冬日的寒風迎面吹來,車白桃攏了攏羽絨服領口,腳步卻沒停。
劉婷婷一身迷彩作訓服,身姿挺拔,手裡扛著專業攝像機,英氣逼人;她身邊的車白桃一身淺色系冬裝,眉眼溫柔,小腹微隆卻依舊步履從容。
一颯一柔兩道身影,沿著裝甲車的縫隙往內場走,瞬間吸引了周圍所有人的目光。
“那是誰啊?穿軍裝的女軍官,好颯!”
“旁邊那個好像是蘇局長的愛人?我之前在新聞上見過!”
“天吶,她懷著孕還來現場?也太拼了吧!”
圍觀群眾竊竊私語,目光裡有好奇,也有敬佩。
站崗計程車兵自然認得兩人,連忙側身讓開通道,敬了個軍禮。
劉婷婷點頭回禮,帶著車白桃徑直走到了內場邊緣。
羅連長最先看見她們,眉頭瞬間擰成了疙瘩,幾步就衝了過來,壓低聲音呵斥道:“你們倆怎麼過來了?胡鬧!趕緊回車上去!”
他語氣又急又重,心裡卻是真的著急。
現在這局面,連他自己都不知道後續會是什麼結果,搞不好整個連隊都要上軍事法庭。
劉婷婷本就是宣傳口的,車白桃是蘇銘的愛人、車家的大小姐,這時候湊到鏡頭前,不是平白無故把自己捲進來嗎?
這渾水,能避就該避。
“羅連長。” 劉婷婷神色一正,語氣公事公辦,卻又帶著幾分暖意,“軍區宣傳處任命我負責現場官方直播,向全軍同步現場情況。請你配合工作。”
她特意抬高了半分音量,周圍有不少群眾和鏡頭對著這邊,這話既是說給羅連長聽,也是說給所有人聽。

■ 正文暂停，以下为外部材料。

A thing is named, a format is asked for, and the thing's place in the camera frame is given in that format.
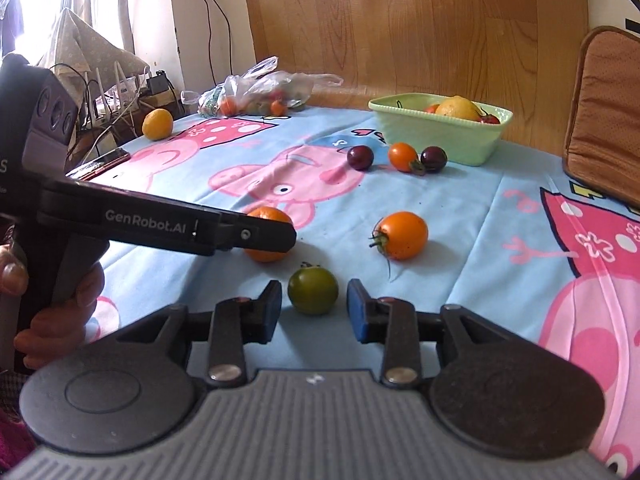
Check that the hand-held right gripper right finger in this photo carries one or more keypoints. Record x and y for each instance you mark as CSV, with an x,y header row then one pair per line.
x,y
356,312

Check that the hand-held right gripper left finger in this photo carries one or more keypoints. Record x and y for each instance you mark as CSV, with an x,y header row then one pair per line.
x,y
272,310

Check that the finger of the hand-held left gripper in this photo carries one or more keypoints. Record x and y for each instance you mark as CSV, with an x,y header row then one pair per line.
x,y
150,222

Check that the green tomato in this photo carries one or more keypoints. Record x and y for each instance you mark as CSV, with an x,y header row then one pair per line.
x,y
313,290

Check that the large orange mandarin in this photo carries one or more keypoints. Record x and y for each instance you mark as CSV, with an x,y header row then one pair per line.
x,y
268,213

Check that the large yellow lemon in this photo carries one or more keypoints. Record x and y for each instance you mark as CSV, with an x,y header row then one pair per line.
x,y
457,108

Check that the red tomato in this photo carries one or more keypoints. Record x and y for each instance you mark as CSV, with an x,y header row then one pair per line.
x,y
489,119

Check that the person's left hand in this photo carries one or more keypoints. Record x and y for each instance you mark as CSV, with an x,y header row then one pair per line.
x,y
55,327

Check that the large orange tomato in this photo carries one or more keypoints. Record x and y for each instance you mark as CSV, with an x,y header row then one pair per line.
x,y
402,236

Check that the small yellow citrus fruit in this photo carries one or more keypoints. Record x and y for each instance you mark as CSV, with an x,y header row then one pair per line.
x,y
157,123

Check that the white router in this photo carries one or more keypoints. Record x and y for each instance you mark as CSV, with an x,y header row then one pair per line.
x,y
117,90

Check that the beige patterned cloth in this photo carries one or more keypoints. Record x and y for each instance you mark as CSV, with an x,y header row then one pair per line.
x,y
85,45

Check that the blue cartoon pig tablecloth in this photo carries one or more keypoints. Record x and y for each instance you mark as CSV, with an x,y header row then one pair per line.
x,y
450,220

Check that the black power adapter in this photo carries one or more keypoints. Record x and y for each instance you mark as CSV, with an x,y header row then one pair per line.
x,y
157,82

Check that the dark purple cherry tomato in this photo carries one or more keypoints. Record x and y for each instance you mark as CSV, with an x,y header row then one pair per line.
x,y
433,158
360,157

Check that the small orange tomato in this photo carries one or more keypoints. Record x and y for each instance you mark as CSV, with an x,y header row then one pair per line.
x,y
403,156

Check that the orange cherry tomato by bag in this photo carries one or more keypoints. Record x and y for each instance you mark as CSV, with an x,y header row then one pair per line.
x,y
277,107

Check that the clear plastic bag of produce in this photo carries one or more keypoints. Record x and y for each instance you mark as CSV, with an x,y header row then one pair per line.
x,y
265,87

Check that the person's magenta garment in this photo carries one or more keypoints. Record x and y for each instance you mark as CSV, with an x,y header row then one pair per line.
x,y
10,435

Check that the wooden board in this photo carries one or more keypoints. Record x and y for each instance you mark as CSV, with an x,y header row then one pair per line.
x,y
425,25

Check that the brown chair cushion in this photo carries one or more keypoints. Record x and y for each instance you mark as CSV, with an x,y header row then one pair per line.
x,y
605,120

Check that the black tape strips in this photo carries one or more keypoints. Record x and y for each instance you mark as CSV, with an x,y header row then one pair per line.
x,y
633,22

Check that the smartphone with rose gold frame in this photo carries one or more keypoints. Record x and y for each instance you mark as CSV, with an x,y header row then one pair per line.
x,y
100,162

她是奉命行事,不是私人摻和,免得事後有人拿這點做文章,連累羅連長和連隊。
羅連長愣住了。
他看著劉婷婷嚴肅的臉,又看了看她身後眼神堅定的車白桃,心裡猛地一震,像是有股熱流順著心口湧了上來。
剛才他站在這裡,面對李利的詭辯、面對未知的巡視組態度,心裡不是沒底的。
他知道自己今天鳴槍、帶兵圍堵G安,回頭大機率要受處分,甚至可能脫軍裝。
他不怕受罰,就怕烈士的公道討不回來,就怕自己一個人扛不住這滔天的壓力。
可現在,他看見劉婷婷站了出來,看見懷著孕的車白桃站了出來。
不是他一個人在硬撐。
不是他們二連孤軍奮戰。
有更多的人,更多穿著軍裝的戰友,在往這邊靠,在跟他們站在一起。
羅連長喉頭滾動了一下,千言萬語到了嘴邊,只化作重重一點頭。
他沒說謝謝,只是敬了個軍禮,轉身大步走回蘇銘身邊,脊背挺得比剛才更直了。